Cette confrontation entre le gestionnaire et le propriétaire a été menée en interne par le représentant du Conservatoire. Cette étape a été conçue comme une manière pour le propriétaire de sortir de sa « tour d’ivoire ». Des confrontations ont été organisées sur le terrain, avec la chargée de mission du syndicat mixte et les deux gardes. Les points de vue ont ainsi pu être confrontés et le fait de se rendre sur le terrain a permis de vérifier la matérialité des faits. Chacune des six unités de gestion a été parcourue au moins une fois.
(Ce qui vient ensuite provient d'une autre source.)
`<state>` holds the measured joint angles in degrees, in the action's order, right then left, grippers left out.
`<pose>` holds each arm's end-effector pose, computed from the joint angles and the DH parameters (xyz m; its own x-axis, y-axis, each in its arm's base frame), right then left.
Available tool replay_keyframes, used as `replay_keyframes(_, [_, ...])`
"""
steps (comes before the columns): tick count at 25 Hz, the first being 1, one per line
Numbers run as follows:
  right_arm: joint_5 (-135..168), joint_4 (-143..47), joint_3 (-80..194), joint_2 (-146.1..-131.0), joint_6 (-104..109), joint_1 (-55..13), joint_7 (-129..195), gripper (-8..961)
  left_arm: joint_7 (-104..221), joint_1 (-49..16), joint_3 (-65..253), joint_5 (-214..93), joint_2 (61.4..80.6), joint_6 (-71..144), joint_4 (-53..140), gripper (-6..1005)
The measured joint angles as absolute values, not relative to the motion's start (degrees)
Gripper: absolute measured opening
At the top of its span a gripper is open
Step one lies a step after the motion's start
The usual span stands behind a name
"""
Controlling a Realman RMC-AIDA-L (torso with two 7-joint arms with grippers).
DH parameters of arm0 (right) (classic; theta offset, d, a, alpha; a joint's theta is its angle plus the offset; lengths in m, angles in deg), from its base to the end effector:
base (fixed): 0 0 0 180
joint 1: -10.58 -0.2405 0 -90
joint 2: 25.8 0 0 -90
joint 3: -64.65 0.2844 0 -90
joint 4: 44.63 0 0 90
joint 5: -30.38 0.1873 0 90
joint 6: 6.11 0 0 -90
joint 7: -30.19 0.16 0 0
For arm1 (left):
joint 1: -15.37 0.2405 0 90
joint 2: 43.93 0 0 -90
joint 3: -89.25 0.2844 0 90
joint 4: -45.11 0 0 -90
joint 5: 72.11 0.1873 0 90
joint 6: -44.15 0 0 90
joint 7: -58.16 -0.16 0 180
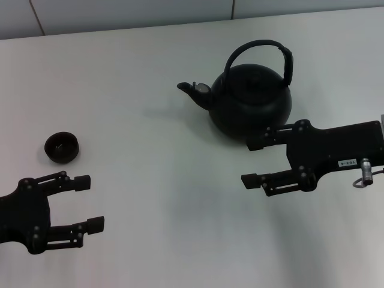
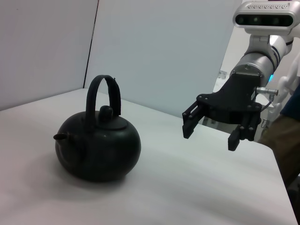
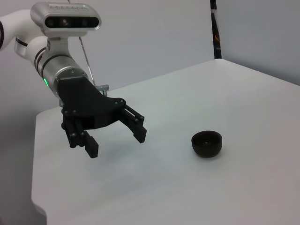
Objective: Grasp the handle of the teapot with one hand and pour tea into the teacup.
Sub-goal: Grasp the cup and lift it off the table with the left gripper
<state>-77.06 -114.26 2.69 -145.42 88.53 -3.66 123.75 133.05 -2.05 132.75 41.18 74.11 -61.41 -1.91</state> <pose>0.2478 0.2704 -0.0089 0.8933 -0.2749 -0.3556 -0.3335 -0.9357 -0.1146 -0.2931 0.2458 -0.0054 0.8221 0.3006 0.4836 0.3625 -0.9312 -0.0374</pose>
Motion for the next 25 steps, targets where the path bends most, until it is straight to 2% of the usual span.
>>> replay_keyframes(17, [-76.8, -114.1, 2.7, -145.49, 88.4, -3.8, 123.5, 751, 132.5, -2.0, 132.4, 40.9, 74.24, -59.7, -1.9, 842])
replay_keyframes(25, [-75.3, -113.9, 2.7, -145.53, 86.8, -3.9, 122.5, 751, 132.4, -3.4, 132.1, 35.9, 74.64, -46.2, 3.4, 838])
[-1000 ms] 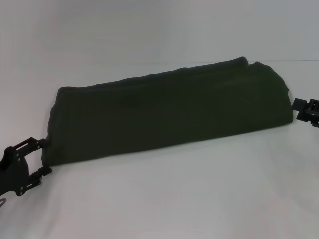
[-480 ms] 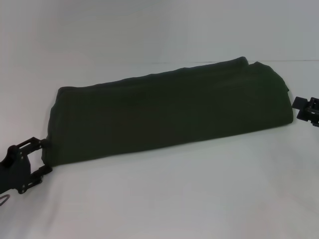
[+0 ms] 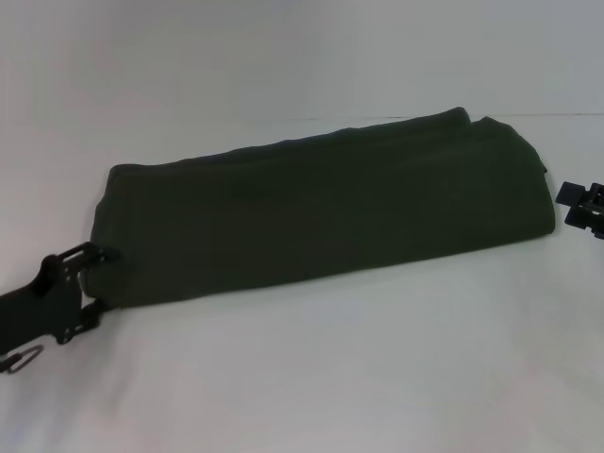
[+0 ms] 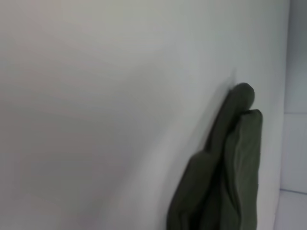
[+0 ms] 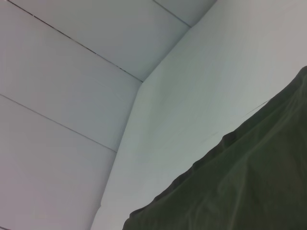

Les comptes rendus de visites ont mis en lumière le décalage existant entre certaines expertises (aux conclusions pessimistes) et la réalité (érosion, pâturage…).
Un bilan financier a également été dressé pour mettre en exergue la pertinence ou le caractère non réaliste des ambitions affichées.
Il faut cependant admettre que cette étape demande un certain courage politique pour reconnaître que certains objectifs n’ont que partiellement été atteints (organiser les suivis scientifiques, accueillir les mammifères marins, intégrer les aires de stationnement par exemple).

1. Elle couvre cinquante-six sites en Basse et Haute-Normandie, soit 6 500 ha, confiés à quatre gestionnaires départementaux, des syndicats mixtes ad hoc (Calvados et Manche) ou les départements en régie (Eure et Seine-Maritime).
2. Ici, le dernier plan de gestion (2000) car il contient les informations naturalistes les plus complètes par rapport à 1995 et 1990.
3. Gaëlle Moreau, actuellement en master II à l’université de Nantes.